Immobilier : ce nouveau motif pour annuler une vente en milieu rural

C’est un jugement qui pourrait faire jurisprudence. Que Choisir explique qu’une nouvelle cause d’annulation de vente immobilière en milieu rural peut être soulevée par des propriétaires s’estimant lésés.  En janvier 2020, la Cour de cassation avait en effet donné raison à un couple qui se plaignait des odeurs de l’élevage de poules industriel situé sur la commune voisine du bien immobilier qu’il venait d’acheter, ainsi que de la prolifération de mouches en provenance du lieu.

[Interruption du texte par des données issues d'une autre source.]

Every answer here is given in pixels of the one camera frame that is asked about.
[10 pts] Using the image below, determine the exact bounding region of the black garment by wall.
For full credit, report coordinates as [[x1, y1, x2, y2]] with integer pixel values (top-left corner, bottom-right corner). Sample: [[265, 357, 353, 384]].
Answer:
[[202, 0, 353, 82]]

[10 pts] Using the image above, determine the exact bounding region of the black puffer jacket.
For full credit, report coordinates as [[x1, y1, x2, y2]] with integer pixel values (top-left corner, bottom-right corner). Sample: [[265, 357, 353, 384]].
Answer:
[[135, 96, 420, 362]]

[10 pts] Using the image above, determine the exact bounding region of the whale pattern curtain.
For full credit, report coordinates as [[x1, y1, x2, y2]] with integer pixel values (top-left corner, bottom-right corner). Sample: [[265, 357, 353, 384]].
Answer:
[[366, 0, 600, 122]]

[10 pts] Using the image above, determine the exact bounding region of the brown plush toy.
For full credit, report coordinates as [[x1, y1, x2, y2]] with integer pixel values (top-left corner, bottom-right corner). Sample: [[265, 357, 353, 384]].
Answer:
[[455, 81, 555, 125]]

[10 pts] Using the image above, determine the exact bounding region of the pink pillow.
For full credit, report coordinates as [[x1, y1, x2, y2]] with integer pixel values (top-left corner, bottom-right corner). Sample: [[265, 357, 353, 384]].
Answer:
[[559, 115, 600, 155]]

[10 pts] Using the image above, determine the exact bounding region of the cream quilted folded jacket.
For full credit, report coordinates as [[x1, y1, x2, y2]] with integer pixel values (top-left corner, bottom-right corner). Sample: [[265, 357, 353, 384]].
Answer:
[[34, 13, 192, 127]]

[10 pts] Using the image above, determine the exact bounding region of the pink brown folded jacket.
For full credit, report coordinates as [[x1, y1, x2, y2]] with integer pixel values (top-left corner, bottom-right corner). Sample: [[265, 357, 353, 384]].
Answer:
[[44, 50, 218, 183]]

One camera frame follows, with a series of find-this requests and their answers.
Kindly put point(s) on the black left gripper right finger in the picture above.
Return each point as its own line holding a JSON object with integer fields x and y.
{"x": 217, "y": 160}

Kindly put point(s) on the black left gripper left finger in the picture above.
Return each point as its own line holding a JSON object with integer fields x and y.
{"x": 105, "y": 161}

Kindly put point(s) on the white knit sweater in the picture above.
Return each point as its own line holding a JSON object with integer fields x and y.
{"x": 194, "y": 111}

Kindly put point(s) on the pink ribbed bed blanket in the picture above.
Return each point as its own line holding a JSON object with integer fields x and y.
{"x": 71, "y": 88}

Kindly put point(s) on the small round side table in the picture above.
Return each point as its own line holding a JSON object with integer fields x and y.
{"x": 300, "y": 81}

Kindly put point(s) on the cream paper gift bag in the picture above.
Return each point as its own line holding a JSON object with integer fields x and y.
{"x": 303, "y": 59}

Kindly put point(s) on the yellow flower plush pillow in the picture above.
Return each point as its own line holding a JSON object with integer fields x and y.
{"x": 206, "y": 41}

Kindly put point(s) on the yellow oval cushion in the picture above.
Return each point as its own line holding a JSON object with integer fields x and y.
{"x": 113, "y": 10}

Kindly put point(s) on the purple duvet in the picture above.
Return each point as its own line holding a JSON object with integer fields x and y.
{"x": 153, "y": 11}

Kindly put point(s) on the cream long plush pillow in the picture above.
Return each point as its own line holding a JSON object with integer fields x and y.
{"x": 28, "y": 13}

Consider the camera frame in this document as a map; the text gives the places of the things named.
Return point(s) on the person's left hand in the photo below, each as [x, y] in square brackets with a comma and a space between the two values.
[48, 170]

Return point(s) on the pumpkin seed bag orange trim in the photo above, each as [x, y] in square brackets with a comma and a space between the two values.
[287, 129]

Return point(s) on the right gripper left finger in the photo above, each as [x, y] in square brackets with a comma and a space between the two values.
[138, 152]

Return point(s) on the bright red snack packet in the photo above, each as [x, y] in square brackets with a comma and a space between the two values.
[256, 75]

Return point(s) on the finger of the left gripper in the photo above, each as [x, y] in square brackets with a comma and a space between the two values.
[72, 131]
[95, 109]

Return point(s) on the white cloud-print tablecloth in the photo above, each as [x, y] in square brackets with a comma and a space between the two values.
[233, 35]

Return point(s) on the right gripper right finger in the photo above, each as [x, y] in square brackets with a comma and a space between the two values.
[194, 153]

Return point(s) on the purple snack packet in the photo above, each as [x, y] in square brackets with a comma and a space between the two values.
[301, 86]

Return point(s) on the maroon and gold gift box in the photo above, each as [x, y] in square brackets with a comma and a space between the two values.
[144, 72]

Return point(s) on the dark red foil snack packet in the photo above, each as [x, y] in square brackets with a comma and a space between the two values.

Plusieurs éléments du dossier ont fait pencher la balance en faveur du couple. Celui-ci n’avait pas été prévenu de l’autorisation d’agrandissement de l’usine, déposée peu avant la conclusion de la vente. Aucune information concernant l’élevage industriel, qui incommodait d’ailleurs les précédents propriétaires, n’apparaissait dans l’acte de vente.  La Cour de cassation a considéré que tous ces éléments pouvaient être considérés comme un vice caché, susceptible de pouvoir faire annuler la vente immobilière en question.

Mais attention : tous les bruits et les odeurs de la campagne, qui sont au cœur de nombreux conflits de voisinage, ne peuvent pas être brandis comme des arguments pour faire annuler une vente immobilière. C’est ce qu’il ressort de la loi sur “le patrimoine sensoriel des campagnes”, adoptée le 29 janvier dernier par les députés, dont l’un des objectifs est de “clarifier l’arbitrage des conflits de voisinage”.

Sonnerie des cloches, chant du coq ou des cigales, coassement des grenouilles, cancanement des canards, mais aussi effluves de crottin de cheval ou d’étable entrent depuis dans le code de l’environnement.